Data block -
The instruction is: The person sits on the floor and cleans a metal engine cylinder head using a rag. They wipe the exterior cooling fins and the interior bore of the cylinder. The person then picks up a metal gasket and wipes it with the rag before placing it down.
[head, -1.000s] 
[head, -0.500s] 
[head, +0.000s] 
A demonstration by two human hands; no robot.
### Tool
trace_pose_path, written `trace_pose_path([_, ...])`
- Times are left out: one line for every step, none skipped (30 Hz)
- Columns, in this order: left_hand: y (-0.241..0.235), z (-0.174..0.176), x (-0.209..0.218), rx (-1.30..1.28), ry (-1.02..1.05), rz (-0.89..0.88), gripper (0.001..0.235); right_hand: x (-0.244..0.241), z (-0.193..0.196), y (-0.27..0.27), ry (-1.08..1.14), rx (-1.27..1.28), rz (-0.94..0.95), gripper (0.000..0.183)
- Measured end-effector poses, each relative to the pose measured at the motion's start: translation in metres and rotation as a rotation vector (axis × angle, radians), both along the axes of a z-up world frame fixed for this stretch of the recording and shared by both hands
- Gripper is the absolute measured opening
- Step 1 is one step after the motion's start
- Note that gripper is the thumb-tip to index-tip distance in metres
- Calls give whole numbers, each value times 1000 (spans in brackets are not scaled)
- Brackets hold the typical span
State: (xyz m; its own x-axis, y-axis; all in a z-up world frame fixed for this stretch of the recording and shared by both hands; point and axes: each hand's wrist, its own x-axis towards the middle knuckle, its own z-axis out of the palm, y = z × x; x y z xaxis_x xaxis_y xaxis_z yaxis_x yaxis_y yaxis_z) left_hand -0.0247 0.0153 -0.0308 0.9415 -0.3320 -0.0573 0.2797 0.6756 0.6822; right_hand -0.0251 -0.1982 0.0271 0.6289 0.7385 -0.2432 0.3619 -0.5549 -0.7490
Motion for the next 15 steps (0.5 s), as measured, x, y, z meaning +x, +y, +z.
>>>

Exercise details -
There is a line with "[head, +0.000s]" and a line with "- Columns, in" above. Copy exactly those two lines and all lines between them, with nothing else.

Output for this task -
[head, +0.000s] 
A demonstration by two human hands; no robot.
### Tool
trace_pose_path, written `trace_pose_path([_, ...])`
- Times are left out: one line for every step, none skipped (30 Hz)
- Columns, in this order: left_hand: y (-0.241..0.235), z (-0.174..0.176), x (-0.209..0.218), rx (-1.30..1.28), ry (-1.02..1.05), rz (-0.89..0.88), gripper (0.001..0.235); right_hand: x (-0.244..0.241), z (-0.193..0.196), y (-0.27..0.27), ry (-1.08..1.14), rx (-1.27..1.28), rz (-0.94..0.95), gripper (0.000..0.183)

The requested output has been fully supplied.